Ив. Тильков.
Москва.
1792 года, марта 1-го.
Апрель месяц оканчивался, а Святая неделя начиналась. Улицы московские, тогда еще не мощеные, представляли непроходимую грязь. Вода бежала потоками, мутная, черная, но все было весело. Колокола примешивали в сырой воздух какую-то торжественность; множество карет цугом неслось взад и вперед, и множество шей, переплетенных в шитые воротники, выглядывало из них. Толпы народа в праздничных кафтанах, с истинным удовольствием на лице, шли по колена в грязи под качели. Дворовые люди стояли у ворот, грызли орехи и играли на балалайке; старички и старушки возвращались домой от обедни с просвирою в руках, с молитвою в сердце. Кто знает, что такое в Москве Святая неделя, тот легко представит себе эту картину. Это один праздник, который мы умеем праздновать народно, весело, в котором участвуют все – бедный покрывает свои лохмотья, работник забывает свои мозоли и душную мастерскую, крестьянин отгоняет мысли об оброке, недоимке и бурмистре. В эту неделю все дышит праздником, весною, счастьем.
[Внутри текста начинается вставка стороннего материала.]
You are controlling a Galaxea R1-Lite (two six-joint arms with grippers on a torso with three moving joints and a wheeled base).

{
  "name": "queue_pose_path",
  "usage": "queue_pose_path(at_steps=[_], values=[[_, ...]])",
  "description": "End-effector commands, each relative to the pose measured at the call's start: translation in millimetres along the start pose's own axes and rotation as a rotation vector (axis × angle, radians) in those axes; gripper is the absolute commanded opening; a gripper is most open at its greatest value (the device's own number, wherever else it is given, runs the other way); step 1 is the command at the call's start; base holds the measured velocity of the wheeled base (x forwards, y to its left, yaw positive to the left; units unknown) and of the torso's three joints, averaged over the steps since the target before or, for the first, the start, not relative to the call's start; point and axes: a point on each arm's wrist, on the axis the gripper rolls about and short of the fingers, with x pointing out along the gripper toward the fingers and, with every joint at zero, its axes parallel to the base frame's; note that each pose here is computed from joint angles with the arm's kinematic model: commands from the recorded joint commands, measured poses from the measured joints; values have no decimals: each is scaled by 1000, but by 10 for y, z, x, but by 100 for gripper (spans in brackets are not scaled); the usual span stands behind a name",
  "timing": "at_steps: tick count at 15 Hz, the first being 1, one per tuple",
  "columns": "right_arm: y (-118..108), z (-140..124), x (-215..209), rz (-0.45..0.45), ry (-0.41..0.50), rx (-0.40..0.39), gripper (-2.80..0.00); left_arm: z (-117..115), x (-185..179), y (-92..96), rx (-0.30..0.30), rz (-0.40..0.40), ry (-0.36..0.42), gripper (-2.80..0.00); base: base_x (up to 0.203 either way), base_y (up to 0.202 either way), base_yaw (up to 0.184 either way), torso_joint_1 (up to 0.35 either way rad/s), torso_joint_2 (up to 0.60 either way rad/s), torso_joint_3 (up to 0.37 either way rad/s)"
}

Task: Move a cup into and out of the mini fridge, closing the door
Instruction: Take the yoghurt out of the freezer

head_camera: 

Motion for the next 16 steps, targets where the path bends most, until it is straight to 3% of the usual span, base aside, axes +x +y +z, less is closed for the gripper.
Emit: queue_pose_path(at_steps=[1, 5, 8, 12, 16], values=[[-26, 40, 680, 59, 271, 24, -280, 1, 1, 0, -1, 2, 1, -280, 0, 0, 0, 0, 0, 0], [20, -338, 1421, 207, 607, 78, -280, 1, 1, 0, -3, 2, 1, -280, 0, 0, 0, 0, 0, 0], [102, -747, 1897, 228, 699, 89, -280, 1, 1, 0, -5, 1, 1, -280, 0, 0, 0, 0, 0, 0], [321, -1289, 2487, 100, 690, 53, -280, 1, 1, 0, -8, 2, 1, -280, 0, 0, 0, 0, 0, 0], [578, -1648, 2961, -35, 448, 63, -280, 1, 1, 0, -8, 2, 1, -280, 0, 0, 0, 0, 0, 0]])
В это время у Арбатских ворот какой-то человек в довольно поношенном сюртуке на вате, с бобровым воротником, и с палкою из сахарного тростника в руках пробирался с камня на камень от церкви Бориса и Глеба к дому графа Апраксина. Он было совершенно счастливо кончил полдороги, как вдруг с Воздвиженки выехала карета, запряженная четырьмя худыми лошадьми. Прохожий был так близко к ней, что грязь с заднего колеса обрызгала его с головы до ног, и в то же время голова в напудренном парике выставилась в окошко и закричала: «Стой, стой! Ах, Иван Степаныч, извините, что моя карета так неучтива, да и вы немножко неосторожны. Скажите, пожалуйста, какая жалость! Вы не поверите, я уже тридцать два года доктор, и на моих руках и при мне умерло несколько сот людей, я окреп, но вчерашняя сцена расстроила меня до невозможности».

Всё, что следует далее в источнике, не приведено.